Interview with hacker anthropologist Biella Coleman

In this week's show, Thomas Gideon's Command Line podcast interviews NYU professor Gabriella Coleman, an anthropologist who studies hackers, trolls, 4chan and other online phenomena. I met Biella when she was doing fieldwork for her PhD by hanging around EFF and the hackers in its orbit, and I've met very few social scientists with a better understanding of how online dynamics work.
The feature this week is an interview I conducted with Gabriella Coleman. I was introduced to her work through her writings at The Atlantic. She mentions Malcom Gladwell's criticism of online activism and Indy Media. The main reason I invited her on was her critique of Bruce Sterling's The Blast Shack. We delve a bit further into the question of WikiLeaks lasting impacts. I mention a couple of times Clay Shirky's long haul view. Gabriella recommends Adrian Johns' book on piracy (which I ordered with a gift card I received recently, can't wait to read it). She also mentions a revisit of the topic of WikiLeaks at The Economist. You can also find Gabriella on Twitter where she is quite active and sharing some great links related to topics we discuss in this interview and of course her broader work.
TCLP 2011-01-12 Interview: Gabriella Coleman

MP3 Link

(Image: Biella Coleman, a Creative Commons Attribution Share-Alike (2.0) image from sfllaw's photostream)


  1. The title is misleading, she is not a hacker. I was looking forward to reading about a real life Lisbeth Solander of sorts. Coleman and the article are interesting none the less, but I totally got baited. Not cool.

    1. I had the same problem with an article about a pig inseminator the other day — how disappointing — so not cool!

  2. Petroleum, who ISN’T a hacker these days? I’ve seen ordering a late breakfast and early lunch described as “hacking.”

    As for Ms.

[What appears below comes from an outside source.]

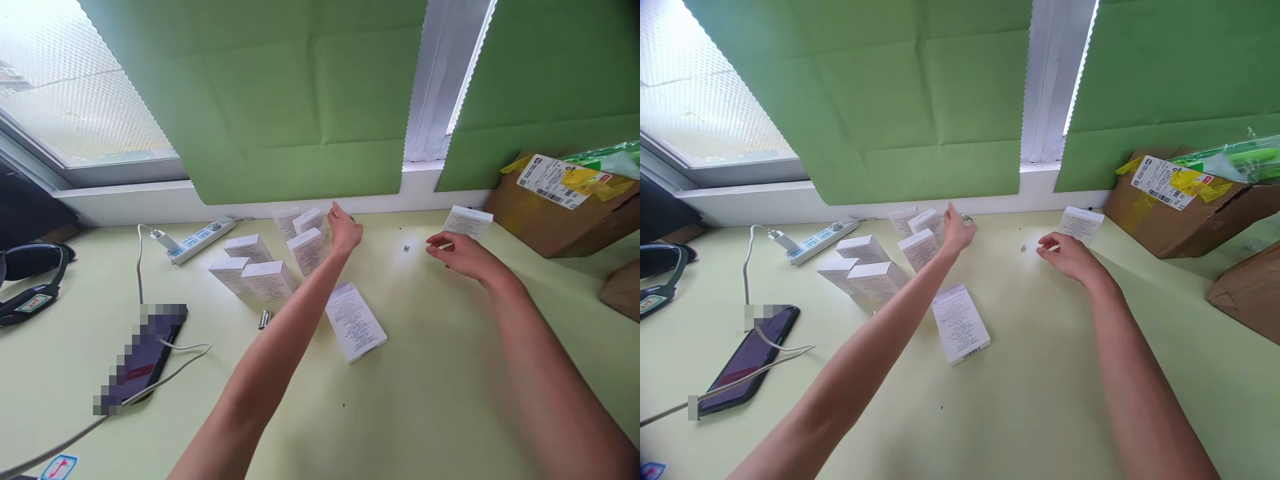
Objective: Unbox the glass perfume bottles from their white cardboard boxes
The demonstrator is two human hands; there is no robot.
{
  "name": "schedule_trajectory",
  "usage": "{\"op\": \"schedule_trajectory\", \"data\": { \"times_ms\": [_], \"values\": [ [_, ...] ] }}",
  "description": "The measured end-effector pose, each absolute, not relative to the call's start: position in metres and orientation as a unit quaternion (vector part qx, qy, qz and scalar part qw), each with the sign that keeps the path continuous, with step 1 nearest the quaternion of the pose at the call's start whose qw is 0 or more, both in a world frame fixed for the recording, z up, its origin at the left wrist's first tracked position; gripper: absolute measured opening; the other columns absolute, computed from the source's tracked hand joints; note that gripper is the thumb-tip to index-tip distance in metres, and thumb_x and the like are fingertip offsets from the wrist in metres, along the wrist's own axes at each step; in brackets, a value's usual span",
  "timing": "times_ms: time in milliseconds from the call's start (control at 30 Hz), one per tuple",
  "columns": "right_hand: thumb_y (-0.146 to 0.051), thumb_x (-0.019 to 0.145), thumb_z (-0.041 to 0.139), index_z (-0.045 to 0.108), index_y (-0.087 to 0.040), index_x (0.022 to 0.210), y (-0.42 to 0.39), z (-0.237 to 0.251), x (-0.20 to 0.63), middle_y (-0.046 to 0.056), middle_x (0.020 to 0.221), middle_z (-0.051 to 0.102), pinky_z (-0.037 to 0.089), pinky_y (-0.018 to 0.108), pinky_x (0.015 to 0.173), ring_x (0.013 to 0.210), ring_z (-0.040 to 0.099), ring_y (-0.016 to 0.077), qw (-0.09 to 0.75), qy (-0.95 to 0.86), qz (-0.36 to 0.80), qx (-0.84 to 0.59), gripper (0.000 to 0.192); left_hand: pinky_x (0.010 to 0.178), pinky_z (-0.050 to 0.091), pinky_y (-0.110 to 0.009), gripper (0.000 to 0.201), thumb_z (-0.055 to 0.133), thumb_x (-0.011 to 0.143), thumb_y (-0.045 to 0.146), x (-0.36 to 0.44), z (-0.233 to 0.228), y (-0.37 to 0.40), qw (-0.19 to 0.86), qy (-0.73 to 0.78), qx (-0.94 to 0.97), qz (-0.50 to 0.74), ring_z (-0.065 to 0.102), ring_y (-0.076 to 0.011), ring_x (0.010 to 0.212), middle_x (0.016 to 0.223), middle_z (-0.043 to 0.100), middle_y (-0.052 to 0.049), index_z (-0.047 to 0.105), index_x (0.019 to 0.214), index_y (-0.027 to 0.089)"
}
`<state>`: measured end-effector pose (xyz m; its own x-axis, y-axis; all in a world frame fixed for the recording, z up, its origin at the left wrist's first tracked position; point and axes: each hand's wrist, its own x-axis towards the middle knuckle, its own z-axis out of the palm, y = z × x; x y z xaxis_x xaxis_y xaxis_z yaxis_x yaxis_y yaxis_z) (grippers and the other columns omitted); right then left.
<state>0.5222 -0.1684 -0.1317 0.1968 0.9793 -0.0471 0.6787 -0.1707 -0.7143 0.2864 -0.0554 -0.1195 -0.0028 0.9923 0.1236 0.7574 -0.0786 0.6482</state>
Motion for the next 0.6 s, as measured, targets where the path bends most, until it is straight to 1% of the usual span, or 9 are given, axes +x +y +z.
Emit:
{"op": "schedule_trajectory", "data": {
  "times_ms": [100,167,233,333,400,433,533,567,600],
  "values": [
    [-0.052,0.08,0.06,0.065,-0.026,0.106,-0.167,-0.132,0.523,0.008,0.122,0.067,0.054,0.04,0.076,0.102,0.065,0.0288,0.291,-0.579,0.262,-0.715,0.037,0.116,0.031,-0.042,0.081,0.06,0.086,0.016,0.288,-0.142,-0.05,0.214,0.674,0.637,0.307,0.019,-0.03,0.149,0.159,0.02,-0.02,0.015,0.153,0.018],
    [-0.052,0.081,0.06,0.065,-0.026,0.106,-0.167,-0.132,0.523,0.008,0.121,0.068,0.054,0.04,0.076,0.103,0.064,0.0289,0.293,-0.58,0.262,-0.714,0.037,0.113,0.036,-0.046,0.066,0.061,0.089,0.021,0.287,-0.151,-0.042,0.212,0.681,0.624,0.319,0.03,-0.0307,0.144,0.155,0.029,-0.017,0.032,0.148,0.02],
    [-0.052,0.081,0.06,0.065,-0.026,0.106,-0.167,-0.13,0.522,0.009,0.12,0.068,0.054,0.04,0.075,0.104,0.064,0.0288,0.294,-0.581,0.261,-0.712,0.037,0.106,0.043,-0.05,0.05,0.06,0.092,0.029,0.286,-0.155,-0.035,0.211,0.681,0.62,0.328,0.045,-0.0294,0.133,0.147,0.042,-0.014,0.046,0.139,0.02],
    [-0.05,0.081,0.06,0.065,-0.025,0.107,-0.168,-0.127,0.52,0.009,0.119,0.068,0.054,0.04,0.075,0.102,0.064,0.0283,0.296,-0.583,0.261,-0.71,0.037,0.095,0.051,-0.048,0.039,0.059,0.094,0.035,0.283,-0.158,-0.028,0.21,0.673,0.622,0.34,0.057,-0.0248,0.115,0.132,0.054,-0.011,0.054,0.128,0.017],
    [-0.05,0.081,0.06,0.065,-0.024,0.107,-0.17,-0.125,0.518,0.009,0.119,0.067,0.054,0.039,0.075,0.101,0.064,0.0276,0.296,-0.585,0.263,-0.708,0.037,0.094,0.052,-0.045,0.038,0.058,0.094,0.034,0.28,-0.159,-0.027,0.214,0.663,0.629,0.345,0.059,-0.0235,0.113,0.13,0.056,-0.011,0.054,0.128,0.017],
    [-0.05,0.081,0.06,0.065,-0.024,0.107,-0.17,-0.125,0.517,0.009,0.119,0.067,0.054,0.039,0.075,0.1,0.064,0.0272,0.297,-0.587,0.264,-0.705,0.037,0.095,0.051,-0.044,0.04,0.058,0.094,0.032,0.279,-0.16,-0.028,0.218,0.657,0.633,0.347,0.058,-0.0236,0.115,0.13,0.056,-0.012,0.052,0.131,0.017],
    [-0.05,0.082,0.059,0.064,-0.024,0.108,-0.17,-0.125,0.512,0.009,0.119,0.067,0.054,0.037,0.073,0.102,0.063,0.0266,0.298,-0.601,0.271,-0.691,0.037,0.1,0.045,-0.041,0.058,0.057,0.093,0.023,0.279,-0.161,-0.036,0.237,0.637,0.647,0.345,0.052,-0.025,0.125,0.134,0.053,-0.014,0.034,0.146,0.019],
    [-0.05,0.082,0.059,0.064,-0.025,0.108,-0.17,-0.125,0.51,0.008,0.119,0.067,0.054,0.037,0.073,0.102,0.063,0.0264,0.298,-0.607,0.274,-0.684,0.037,0.1,0.044,-0.04,0.062,0.057,0.093,0.022,0.279,-0.162,-0.04,0.245,0.63,0.653,0.342,0.052,-0.0249,0.125,0.134,0.054,-0.015,0.029,0.149,0.019],
    [-0.05,0.082,0.059,0.063,-0.025,0.109,-0.169,-0.125,0.507,0.008,0.12,0.067,0.054,0.036,0.073,0.102,0.063,0.0261,0.298,-0.615,0.277,-0.676,0.037,0.1,0.044,-0.04,0.064,0.058,0.092,0.023,0.279,-0.162,-0.046,0.252,0.62,0.661,0.34,0.053,-0.025,0.124,0.133,0.055,-0.015,0.028,0.149,0.019]
  ]
}}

Coleman, I appreciate the work she’s doing but I would not want to be locked in a room with her. She has gazed deeply into the abyss. Who knows what horrors have taken root in her mind, and lie sleeping, waiting to unleash unfathomable nightmares for the lulz?

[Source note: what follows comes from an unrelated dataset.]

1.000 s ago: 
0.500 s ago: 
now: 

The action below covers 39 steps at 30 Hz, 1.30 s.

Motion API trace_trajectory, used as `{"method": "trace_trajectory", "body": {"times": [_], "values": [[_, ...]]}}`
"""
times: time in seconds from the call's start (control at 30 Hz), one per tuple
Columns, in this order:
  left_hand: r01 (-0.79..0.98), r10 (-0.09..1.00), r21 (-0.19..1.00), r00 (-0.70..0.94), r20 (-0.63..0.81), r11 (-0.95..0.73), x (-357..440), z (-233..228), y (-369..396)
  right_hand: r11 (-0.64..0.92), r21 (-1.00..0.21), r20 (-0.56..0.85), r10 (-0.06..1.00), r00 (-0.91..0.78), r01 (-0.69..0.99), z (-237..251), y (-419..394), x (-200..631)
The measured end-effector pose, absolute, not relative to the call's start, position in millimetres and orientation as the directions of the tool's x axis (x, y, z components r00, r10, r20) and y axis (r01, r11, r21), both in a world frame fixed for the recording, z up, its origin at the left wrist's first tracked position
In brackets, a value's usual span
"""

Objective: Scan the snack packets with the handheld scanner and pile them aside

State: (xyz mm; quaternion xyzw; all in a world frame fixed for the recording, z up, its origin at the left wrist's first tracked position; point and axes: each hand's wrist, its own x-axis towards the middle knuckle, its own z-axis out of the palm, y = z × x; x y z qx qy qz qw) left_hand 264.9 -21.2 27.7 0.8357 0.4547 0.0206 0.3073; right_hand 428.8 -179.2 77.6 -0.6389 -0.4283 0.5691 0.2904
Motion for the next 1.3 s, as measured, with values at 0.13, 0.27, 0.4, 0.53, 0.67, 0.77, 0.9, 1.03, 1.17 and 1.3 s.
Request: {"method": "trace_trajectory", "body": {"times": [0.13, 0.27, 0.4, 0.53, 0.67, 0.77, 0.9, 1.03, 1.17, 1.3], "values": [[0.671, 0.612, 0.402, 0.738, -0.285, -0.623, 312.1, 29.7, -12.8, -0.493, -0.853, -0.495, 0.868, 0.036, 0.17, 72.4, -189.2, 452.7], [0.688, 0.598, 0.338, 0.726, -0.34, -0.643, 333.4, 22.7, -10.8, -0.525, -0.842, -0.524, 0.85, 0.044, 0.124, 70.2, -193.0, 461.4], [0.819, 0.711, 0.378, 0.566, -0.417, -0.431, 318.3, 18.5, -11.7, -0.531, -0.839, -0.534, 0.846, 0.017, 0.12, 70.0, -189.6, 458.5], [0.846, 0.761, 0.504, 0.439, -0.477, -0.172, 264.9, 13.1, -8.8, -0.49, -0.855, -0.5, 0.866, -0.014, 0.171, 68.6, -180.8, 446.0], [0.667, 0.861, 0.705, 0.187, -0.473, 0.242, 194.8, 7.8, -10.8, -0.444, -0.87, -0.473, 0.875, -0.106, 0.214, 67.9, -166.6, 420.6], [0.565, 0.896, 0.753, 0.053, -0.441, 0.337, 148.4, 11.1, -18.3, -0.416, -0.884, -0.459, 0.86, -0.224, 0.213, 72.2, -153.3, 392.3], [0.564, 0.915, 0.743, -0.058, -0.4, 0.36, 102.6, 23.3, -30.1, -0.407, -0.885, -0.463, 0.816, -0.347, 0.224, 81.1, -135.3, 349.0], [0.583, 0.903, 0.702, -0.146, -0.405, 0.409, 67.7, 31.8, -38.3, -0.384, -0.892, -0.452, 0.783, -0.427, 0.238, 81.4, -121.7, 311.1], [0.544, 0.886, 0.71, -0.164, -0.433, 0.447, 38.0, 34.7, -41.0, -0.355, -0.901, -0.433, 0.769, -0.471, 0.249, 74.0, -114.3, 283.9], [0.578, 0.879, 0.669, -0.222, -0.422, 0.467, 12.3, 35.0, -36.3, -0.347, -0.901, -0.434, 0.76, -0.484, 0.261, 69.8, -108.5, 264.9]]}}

    1. I’ve seen people who seriously think that building an LED throwie is “hacking”
      Assembling a throwie does not a hacker make.

      Let’s not split hairs.
      If you’re a hacker, then it’s because you hack stuff, stuff that’s non-trivial to hack.
      Hacking does not mean doing something slightly unusual.

  3. I enjoy when people approach complicated phenomena with the techniques of deconstruction and ethnography.

    (I wish somebody would do the same for the Tucson shootings.)

    (This writer takes an anthropological approach to intellectual property issues)

  4. Only an anthropologist would know immediately that the reference was to a member of our field who choose a specialty. I do agree that in common land it does looks like an anthropologist who is a hacker, when I emailed it to my son and put in the subject line “hacker anthropologist” I realized it could be about one of his peers. lol.

    I chose a different route, I enrolled in law school to specialize in cybercrimes and that would be in the field of “Legal Anthropology”.

    A study of anything humans engage in is an open field in our discipline.